In corporate news, Target today became the latest retailer to post dour results, citing lower sales at established stores as the reason for a 24 percent least bit in profit. Lowe’s, meanwhile, said its third-quarter profit also fell 24 percent, more fully than expected, but it predicted a fourth-quarter advance below the average analyst forecast.

The reports follow a spate of disappointing earnings and forecasts from companies like Macy’s, Starbucks and Best Buy as they contest a severe pullback in consumer spending. Investors fear that Americans’ clampdown in spending — which accounts for about two-thirds of economic sprightliness in the U.S. — will put off a worsening economic slump.

Also today, the Bush White House stressed that it steadfastly opposes drawing funds from the bailout plan to help the nation’sitting automakers. The dispensation supports the idea of helping the struggling companies, but said the $25 billion that Democrats favor anger from the rescue plan should come, instead, from a Department of Energy program previously approved to develop fuel-efficient vehicles.
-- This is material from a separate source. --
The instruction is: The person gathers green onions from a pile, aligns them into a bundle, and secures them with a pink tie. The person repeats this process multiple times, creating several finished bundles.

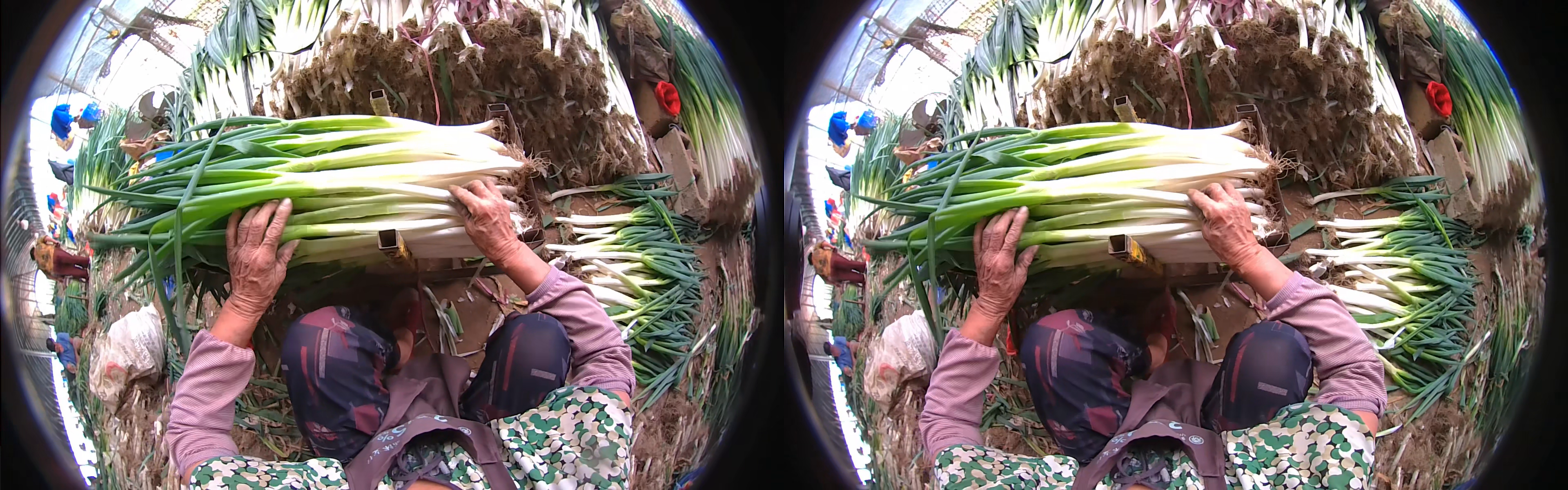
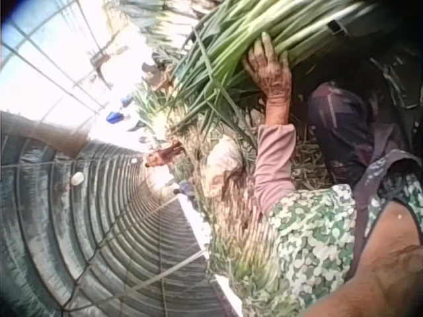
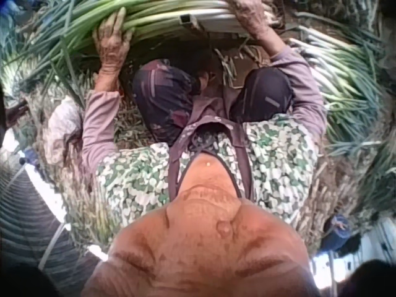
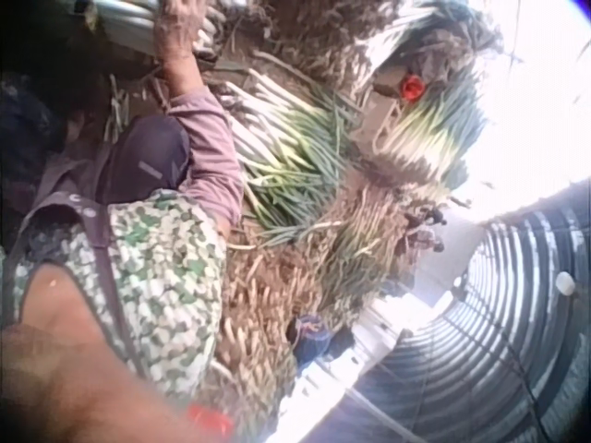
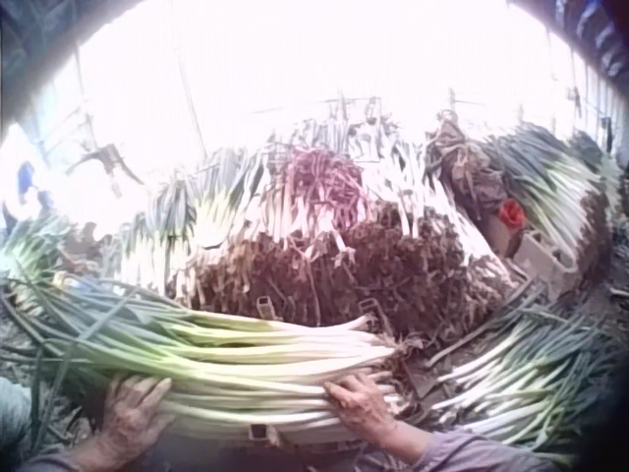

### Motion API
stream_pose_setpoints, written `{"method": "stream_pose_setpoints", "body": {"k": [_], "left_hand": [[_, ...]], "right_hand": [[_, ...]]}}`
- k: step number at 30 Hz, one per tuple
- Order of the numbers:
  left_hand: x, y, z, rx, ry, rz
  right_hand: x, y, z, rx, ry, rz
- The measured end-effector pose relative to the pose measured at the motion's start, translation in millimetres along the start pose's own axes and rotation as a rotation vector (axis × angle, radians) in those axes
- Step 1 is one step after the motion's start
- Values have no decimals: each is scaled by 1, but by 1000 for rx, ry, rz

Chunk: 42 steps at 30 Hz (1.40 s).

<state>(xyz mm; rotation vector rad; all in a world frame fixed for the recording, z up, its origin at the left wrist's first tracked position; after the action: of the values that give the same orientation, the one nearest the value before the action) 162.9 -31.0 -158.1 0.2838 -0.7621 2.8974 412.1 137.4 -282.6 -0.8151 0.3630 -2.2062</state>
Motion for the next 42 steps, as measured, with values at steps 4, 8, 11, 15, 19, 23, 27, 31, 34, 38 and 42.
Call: {"method": "stream_pose_setpoints", "body": {"k": [4,8,11,15,19,23,27,31,34,38,42], "left_hand": [[28,5,-18,154,56,208],[17,-8,-12,147,-178,115],[12,-21,-6,220,-285,106],[4,-36,8,283,-346,73],[-7,-37,5,318,-310,19],[-16,-20,-29,278,-138,-106],[-29,-17,-42,203,-155,-166],[-29,-3,-47,98,-133,-170],[-31,1,-45,36,-112,-161],[-31,2,-46,15,-113,-159],[-24,-1,-48,85,-92,-161]], "right_hand": [[7,7,4,-46,-108,32],[-8,3,-1,-42,-209,-77],[-9,-6,-2,-32,-236,-69],[-15,-10,-4,-14,-341,-131],[-17,-7,-11,-102,-310,-111],[-11,-10,-13,-140,-215,-93],[-13,-11,-13,-144,-27,-66],[-11,-16,-13,-131,5,-75],[-39,-24,-16,-79,-122,-330],[-87,-19,-5,-192,-1075,-830],[-136,3,59,-568,-1242,-840]]}}
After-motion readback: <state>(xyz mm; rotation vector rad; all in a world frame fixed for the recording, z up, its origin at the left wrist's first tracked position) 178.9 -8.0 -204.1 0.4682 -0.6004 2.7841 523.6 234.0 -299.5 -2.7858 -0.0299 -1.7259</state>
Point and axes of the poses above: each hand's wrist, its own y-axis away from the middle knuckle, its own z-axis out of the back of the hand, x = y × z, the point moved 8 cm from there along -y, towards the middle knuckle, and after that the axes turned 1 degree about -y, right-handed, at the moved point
Meanwhile, the layoffs planned at Citigroup underscored the ongoing distress in the financial sector. The company said total head count is being reduced by 20 percent from its peak of 375,000 at the extremity of 2007; the company had already announced in October that it was eliminating about 22,000 jobs from those levels. The New York-based bank has posted four straight quarterly losses, including a loss of $2.8 billion during the third deal gone out.

The fallout from this year’s global credit pinch has claimed jobs steady the whole of corners of Wall Street, from hedge fund managers to floor traders and beyond. Some industry experts forecast the job losses could come close to 200,000 in advance of the year is over.

On Sunday, Goldman Sachs said seven top executives, including Chief Executive Lloyd Blankfein, opted out of receiving cash or stock bonuses during the term of 2008 amid the ongoing make no doubt of crisis.

Citi’s leaders may also go without bonuses this year — a move that would effectively amount to a substantial pay divide because of the company’s executives.

Oil prices fell below $56 today and gasoline futures plunged to a new low for example Japan joined a number of European nations in recession and provided even more evidence of a broad degradation in necessitate for force.

Light, silvery crude for January delivery dropped $2.11 to settle at $55.49 a barrel on the New York Mercantile Exchange. Gasoline futures fell 5 percent, or 6.45 cents to $1.1746 a gallon after earlier touching a 52-week low of $1.168.

In Asian commercial, Japan’sitting Nikkei characteristic rose 0.7 percent, despite a report showing the second-straight quarterly decline in great domestic product — signaling a recession. Hong Kong’s Hang Seng Index fell 0.10 percent.

In European trading, Britain’session FTSE 100 fell 2.4 percent, Germany’sitting DAX index fell 3.3 percent, and France’sitting CAC-40 fell 3.3 percent.